Prendre la poste *** ; en trente heures nous sommes sur la frontière.

Une fois là, le premier bruit de cet enlèvement apaisé… nous attendrons les événements. Peut-être reviendrons-nous en France… peut-être Belmont sera-t-il arrêté.

. . . . . . . . . . . . . . . . . . . . . . . . .

. . . . . . . . . . . . . . . . . . . . . . . . .


Doux-Repos, septembre 18..[1]

« Vous m’avez demandé, Marie, de vous raconter ma vie tout entière.

« Pour toujours nous avons rompu avec le monde. Retirés ici, dans ce paisible et charmant séjour, avec notre enfant, depuis deux ans nous y vivons au sein d’un bonheur ineffable.

« Vous êtes mon ange, mon sauveur, mon Dieu… mon amour… mon seul bien, parce que vous renfermez en vous tous les trésors de l’âme, du cœur et de l’esprit.

« Au sein de notre profonde solitude, chaque jour amène une joie nouvelle qui vous rend plus chère à mon cœur.

« Ainsi les perles des mers doivent, dit-on, leur éclat impérissable et de plus en plus splendide aux précieuses nuances que chaque vague leur apporte.

« Vous me dites souvent, Marie, que mon caractère est noble, généreux, mais surtout bon à l’excès.

« Quand vous saurez ma vie, Marie, ma belle et douce Marie, vous verrez qu’hélas ! j’ai été souvent… dur et méchant.

« Cette bonté dont vous me louez, c’est donc à vous que je la dois !

« Sous votre sainte influence, mon bel ange gardien, tous mes mauvais instincts ont disparu, tous mes sentiments élevés se sont exaltés… en un mot, je vous ai aimée, je vous aime comme vous méritez d’être aimée.

« Vous aimer ainsi, et être aimé de vous ainsi que vous m’aimez, Marie… c’est se sentir le premier d’entre les hommes… c’est avoir le droit de dédaigner toutes les gloires, toutes les ambitions, toutes les fortunes.

« C’est avoir dépassé la limite du bonheur possible.

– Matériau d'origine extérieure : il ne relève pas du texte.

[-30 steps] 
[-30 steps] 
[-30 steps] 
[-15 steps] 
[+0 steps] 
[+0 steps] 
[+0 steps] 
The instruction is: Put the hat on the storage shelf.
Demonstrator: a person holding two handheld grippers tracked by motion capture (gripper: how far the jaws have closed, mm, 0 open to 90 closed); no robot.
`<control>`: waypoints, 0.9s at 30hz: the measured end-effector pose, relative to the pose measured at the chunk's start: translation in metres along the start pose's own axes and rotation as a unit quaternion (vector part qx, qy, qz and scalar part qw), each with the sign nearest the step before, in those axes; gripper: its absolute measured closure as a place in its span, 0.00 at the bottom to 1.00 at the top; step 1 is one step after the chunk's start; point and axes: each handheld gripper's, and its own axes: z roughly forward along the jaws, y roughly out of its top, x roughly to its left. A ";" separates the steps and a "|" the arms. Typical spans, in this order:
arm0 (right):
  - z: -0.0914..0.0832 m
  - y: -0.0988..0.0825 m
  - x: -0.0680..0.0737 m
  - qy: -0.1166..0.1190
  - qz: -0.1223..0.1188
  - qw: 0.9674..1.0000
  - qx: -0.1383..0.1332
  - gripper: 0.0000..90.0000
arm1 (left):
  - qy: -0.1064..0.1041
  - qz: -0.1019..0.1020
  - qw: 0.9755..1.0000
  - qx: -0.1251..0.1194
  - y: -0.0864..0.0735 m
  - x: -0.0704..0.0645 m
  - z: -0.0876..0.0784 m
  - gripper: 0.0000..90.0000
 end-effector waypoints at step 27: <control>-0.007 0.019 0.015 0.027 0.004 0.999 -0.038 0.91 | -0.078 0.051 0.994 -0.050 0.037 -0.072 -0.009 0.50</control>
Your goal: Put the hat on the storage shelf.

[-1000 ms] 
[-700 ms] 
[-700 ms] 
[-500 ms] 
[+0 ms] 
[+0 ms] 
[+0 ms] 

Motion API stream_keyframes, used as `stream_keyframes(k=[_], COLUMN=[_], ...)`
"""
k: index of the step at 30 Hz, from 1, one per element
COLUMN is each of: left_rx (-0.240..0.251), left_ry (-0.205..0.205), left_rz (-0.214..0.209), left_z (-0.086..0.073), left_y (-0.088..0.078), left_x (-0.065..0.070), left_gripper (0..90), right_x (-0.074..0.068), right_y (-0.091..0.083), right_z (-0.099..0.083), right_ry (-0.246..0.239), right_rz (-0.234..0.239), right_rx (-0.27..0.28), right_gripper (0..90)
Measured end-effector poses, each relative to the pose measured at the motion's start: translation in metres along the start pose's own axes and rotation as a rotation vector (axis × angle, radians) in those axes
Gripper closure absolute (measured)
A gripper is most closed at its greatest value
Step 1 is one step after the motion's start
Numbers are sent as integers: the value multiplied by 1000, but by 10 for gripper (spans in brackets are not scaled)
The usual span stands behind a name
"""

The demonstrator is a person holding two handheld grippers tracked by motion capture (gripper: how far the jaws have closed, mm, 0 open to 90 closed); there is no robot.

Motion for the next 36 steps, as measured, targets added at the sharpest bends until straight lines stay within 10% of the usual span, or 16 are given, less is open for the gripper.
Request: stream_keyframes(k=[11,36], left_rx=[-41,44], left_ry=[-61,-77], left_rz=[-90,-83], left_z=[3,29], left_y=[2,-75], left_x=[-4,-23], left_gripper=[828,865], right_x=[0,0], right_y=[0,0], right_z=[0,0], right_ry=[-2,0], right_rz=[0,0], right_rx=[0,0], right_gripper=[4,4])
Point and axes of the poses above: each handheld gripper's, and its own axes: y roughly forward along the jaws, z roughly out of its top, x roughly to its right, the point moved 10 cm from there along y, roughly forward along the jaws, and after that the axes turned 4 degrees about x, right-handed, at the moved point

« Ce bonheur surhumain m’effrayerait, si nous ne l’avions pas acheté par vos terreurs, par vos remords, pauvre femme !

« Ces remords ont été, sont encore parfois votre seul chagrin ; l’heure est venue de vous en délivrer.

« Vous saurez quel est celui que vous avez épousé, et que, depuis deux ans, vous croyez condamné à une prison perpétuelle pour crime politique.

« Plus tard, vous saurez aussi pourquoi jusqu’ici je vous ai caché ce secret.

« Ces lignes, que j’écris sur ce journal qui retrace presque tous les événements de ma vie, jusqu’au moment où nous avons quitté Cerval, seront les dernières que j’y tracerai.

« À quoi bon désormais ces froides confidences !

« C’est dans votre cœur angélique, Marie, que j’épancherai désormais toutes mes impressions… ou plutôt l’unique et adorable impression de bonheur enivrant que je vous dois.

« Vous lirez donc ce journal, Marie ; vous verrez que si j’ai été bien coupable, j’ai bien souffert.

« Vous verrez racontées les premières émotions de notre amour.

« Depuis notre départ de Cerval, j’ai interrompu ce journal. Qu’aurais-je pu écrire ? Ce que je vous ai dit pour l’avenir, Marie, doit aussi s’appliquer aux années passées près de vous.

« Vous n’y trouverez ni la date de la naissance de notre Arthur… de notre enfant… la plus grande félicité que j’ai encore ressentie… ni la date de ce jour affreux où je faillis vous perdre… ici… la plus terrible douleur qui m’ait encore torturé.

« Tant que dura l’exaltation, le paroxysme de cette joie inconnue, de ce chagrin inconnu, je ne pensai pas, je ne réfléchis pas, je n’agis pas, je n’existai pas.

  1. On voit par cette date que le journal est interrompu depuis trois ans, et que ces dernières lignes ne sont qu’une note écrite par le comte en confiant son manuscrit à Marie, habitant alors avec lui le Cottage situé dans le Midi.